Rafael smiled knowingly. “You bikers are almost as bad as the cartel.”

“Almost as bad?” Knoxie was insulted.

“I am not sure who to be afraid of more. If Abel Presención knew I allowed Manuel to be killed and our truck driven by a motorcycle pinche guey, I may as well be dead anyway.”

“All right. Then we’re on the same page. You show me the swami’s house and I’ll take it from there.” Knoxie looked around suspiciously, as though a federal agent would pop out from behind the nearest boulder. “I don’t like the idea of riding with a f*cking snitch who’s probably wired—”

“I’m not wired!” cried Rafael, lifting his shirt to reveal his bulging, hairless belly. “I’d be discovered in a second if I was wired.”

That was true. Confidential informants were usually so deeply embedded and undercover they would submit to the most grisly ordeal rather than have their cover blown. In fact, the more the idea sank into Knoxie’s brain, the more he liked it. Rafael could be of assistance to him if they worked together. “You spend the night at Bihari?
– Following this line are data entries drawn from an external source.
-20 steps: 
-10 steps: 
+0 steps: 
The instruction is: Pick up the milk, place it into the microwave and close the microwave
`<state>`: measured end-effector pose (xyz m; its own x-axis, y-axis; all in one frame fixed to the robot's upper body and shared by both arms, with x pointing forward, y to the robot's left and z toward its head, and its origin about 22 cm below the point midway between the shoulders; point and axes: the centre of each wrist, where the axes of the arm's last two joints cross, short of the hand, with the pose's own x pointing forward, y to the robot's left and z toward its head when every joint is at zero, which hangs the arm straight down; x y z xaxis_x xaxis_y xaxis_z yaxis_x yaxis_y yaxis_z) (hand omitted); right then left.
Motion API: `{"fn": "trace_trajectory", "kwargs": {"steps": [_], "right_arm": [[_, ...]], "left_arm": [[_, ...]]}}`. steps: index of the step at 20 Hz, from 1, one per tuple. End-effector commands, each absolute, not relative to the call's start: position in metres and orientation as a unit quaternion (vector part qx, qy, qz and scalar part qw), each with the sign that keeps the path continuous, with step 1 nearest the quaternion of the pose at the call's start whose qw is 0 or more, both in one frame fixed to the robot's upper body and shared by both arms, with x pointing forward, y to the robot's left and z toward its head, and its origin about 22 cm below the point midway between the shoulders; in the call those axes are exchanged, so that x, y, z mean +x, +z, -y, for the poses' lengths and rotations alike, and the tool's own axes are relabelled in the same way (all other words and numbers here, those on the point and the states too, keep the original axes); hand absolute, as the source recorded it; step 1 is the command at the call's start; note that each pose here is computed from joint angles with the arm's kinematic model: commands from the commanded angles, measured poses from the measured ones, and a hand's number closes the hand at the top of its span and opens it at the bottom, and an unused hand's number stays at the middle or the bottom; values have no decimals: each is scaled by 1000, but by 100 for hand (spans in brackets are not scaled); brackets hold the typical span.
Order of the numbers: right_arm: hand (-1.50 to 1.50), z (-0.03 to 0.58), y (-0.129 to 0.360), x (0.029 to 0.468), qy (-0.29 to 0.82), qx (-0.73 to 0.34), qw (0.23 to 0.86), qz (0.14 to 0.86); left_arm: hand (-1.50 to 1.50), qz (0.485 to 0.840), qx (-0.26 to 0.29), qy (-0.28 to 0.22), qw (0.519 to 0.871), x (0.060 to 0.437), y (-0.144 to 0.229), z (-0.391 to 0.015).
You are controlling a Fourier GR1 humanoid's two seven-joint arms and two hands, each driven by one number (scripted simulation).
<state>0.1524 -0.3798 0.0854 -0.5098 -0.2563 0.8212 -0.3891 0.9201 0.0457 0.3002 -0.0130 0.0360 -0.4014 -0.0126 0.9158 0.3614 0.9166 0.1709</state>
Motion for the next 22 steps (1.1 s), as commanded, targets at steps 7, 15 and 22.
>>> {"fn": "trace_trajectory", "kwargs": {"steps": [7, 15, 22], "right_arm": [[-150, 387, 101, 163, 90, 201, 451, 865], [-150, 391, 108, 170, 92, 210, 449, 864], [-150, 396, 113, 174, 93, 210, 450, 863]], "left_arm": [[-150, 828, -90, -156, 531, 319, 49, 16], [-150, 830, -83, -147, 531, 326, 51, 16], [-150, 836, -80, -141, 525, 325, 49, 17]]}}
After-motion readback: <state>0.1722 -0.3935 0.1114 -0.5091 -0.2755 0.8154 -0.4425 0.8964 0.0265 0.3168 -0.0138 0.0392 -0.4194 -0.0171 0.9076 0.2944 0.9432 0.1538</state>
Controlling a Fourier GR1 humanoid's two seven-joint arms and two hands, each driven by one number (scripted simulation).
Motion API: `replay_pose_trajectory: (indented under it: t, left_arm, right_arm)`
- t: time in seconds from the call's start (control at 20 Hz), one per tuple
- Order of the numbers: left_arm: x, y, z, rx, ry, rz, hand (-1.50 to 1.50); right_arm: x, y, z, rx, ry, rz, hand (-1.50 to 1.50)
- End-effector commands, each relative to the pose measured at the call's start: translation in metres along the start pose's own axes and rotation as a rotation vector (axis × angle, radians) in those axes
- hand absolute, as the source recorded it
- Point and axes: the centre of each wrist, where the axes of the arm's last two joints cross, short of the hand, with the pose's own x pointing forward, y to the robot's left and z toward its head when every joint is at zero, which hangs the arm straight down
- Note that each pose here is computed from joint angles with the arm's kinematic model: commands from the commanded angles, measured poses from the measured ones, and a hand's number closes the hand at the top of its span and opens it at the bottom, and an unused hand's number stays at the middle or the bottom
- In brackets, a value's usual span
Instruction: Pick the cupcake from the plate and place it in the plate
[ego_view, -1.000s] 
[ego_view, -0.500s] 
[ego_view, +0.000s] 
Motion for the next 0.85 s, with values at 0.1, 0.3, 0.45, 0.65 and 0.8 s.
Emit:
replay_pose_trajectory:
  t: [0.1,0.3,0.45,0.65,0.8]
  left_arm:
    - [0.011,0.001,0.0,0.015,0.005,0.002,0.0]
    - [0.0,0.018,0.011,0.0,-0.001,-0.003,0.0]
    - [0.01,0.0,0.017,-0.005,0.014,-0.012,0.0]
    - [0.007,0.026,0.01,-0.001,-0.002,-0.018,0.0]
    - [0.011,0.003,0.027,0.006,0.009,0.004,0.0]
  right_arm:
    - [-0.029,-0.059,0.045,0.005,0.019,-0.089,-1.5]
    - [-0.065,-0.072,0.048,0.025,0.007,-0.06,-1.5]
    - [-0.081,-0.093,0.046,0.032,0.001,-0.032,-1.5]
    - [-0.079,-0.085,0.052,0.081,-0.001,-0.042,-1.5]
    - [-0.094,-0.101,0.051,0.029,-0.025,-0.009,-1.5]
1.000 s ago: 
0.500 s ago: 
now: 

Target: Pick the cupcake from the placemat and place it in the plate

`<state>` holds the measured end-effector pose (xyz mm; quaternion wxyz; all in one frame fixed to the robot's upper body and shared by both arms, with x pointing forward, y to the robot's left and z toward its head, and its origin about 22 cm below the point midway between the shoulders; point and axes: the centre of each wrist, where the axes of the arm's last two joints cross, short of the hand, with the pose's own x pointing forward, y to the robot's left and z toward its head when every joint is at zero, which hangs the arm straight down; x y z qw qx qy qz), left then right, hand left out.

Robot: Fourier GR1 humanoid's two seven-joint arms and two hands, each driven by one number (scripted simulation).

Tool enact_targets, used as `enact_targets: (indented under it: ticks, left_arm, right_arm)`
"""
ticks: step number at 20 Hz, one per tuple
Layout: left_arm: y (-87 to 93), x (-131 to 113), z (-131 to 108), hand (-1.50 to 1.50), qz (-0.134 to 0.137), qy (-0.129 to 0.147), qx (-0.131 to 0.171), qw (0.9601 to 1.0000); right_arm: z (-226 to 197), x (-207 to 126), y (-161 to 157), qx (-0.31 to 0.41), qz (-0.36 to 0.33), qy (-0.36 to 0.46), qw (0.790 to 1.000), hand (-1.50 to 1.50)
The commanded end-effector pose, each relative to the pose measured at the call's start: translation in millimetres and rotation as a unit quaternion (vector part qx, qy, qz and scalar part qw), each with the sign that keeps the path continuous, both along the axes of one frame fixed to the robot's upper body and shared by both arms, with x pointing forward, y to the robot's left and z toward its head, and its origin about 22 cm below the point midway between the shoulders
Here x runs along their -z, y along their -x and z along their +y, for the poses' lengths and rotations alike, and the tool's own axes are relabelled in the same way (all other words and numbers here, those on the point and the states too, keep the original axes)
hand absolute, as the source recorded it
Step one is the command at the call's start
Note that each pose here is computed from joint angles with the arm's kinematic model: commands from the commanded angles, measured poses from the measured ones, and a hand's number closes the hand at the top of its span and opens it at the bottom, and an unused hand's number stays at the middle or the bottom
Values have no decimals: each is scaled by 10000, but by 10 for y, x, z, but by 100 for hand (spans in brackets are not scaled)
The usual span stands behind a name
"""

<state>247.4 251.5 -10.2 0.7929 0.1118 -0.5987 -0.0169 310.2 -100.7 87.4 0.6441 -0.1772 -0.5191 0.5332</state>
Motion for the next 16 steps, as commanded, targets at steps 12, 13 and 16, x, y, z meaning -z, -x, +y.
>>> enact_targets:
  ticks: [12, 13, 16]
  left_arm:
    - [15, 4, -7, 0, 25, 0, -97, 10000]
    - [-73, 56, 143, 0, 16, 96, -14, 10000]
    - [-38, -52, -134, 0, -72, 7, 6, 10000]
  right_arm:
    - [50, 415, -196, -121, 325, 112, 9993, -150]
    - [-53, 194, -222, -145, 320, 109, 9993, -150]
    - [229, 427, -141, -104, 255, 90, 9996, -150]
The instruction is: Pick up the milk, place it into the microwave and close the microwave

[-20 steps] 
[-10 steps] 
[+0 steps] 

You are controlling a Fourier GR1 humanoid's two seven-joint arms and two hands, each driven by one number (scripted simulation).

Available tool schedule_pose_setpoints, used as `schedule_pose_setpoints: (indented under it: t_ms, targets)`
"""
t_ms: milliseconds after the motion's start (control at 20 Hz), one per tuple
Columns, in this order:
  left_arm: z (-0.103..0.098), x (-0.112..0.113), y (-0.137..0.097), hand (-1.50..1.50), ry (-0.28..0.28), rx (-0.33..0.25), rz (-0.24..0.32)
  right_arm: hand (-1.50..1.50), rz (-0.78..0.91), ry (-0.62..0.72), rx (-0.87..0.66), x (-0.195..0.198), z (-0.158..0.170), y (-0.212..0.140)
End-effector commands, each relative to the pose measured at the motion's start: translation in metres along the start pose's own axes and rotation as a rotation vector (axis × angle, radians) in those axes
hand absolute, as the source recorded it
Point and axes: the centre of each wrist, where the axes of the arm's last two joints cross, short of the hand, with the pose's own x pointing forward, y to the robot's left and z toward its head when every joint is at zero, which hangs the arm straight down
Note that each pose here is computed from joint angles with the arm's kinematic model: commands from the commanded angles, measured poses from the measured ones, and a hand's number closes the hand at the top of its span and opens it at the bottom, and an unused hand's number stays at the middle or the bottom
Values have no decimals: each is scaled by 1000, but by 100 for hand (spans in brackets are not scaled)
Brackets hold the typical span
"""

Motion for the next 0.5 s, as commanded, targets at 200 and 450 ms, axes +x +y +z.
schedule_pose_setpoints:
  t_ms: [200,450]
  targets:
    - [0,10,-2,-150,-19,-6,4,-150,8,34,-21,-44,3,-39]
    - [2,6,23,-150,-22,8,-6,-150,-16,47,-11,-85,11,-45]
You’re known to them? How many runs have you made up there?”

Rafael convinced him he could easily get in, out, and around the compound, so it was in Knoxie’s best interests not to ice him.

They got past the daimyo at the front gate all right, Knoxie explaining he was filling in for Se?or Presención. In particular, when Knoxie mentioned Stuart Grillo, the guards became all palsy-walsy. He knew he had to wrack the recesses of his brain to find the tidbit that would tell him who the f*ck Stuart Grillo was. All Rafael would tell him, now that they were butt buddies, is that he was a very disgusting, foul pinche guey. He lived in Nogales and facilitated transport between Sinaloa and the north.

“See that building on that butte?” Rafael said now. “That’s Wang Cho House, Swami Shakti’s. He’s usually there. He doesn’t like to leave because he’s so sensitive to his surroundings, allergic to everything.”

“I’ll give him ‘sensitive,’” growled Knoxie, keeping a death grip on the steering wheel. “We’re making a personal delivery to Jim Jones’ temple. I’ll give you your piece back when I leave. You might need it.”

“Gracias,” said Rafael.

They parked the truck in front of some loading dock bay doors. Two daimyo armed with Russian ladies stood by, but they barely appeared to notice the grocery delivery truck. No doubt Shakti received many shipments of food and supplies here in his twenty-two bedroom Desert Modern structure. Knoxie, who had been stuck renting mid-century pillboxes more suited to a solitary army private than a family of four, was enraged with jealousy. Here came a faker, a charlatan, a con artist spewing a few Indian-sounding pearls of wisdom, raping women and, no doubt, children in the name of his warped religion. Knoxie had never done anything worse than bang some cum factory skanks. Yet he was the one living above the bar.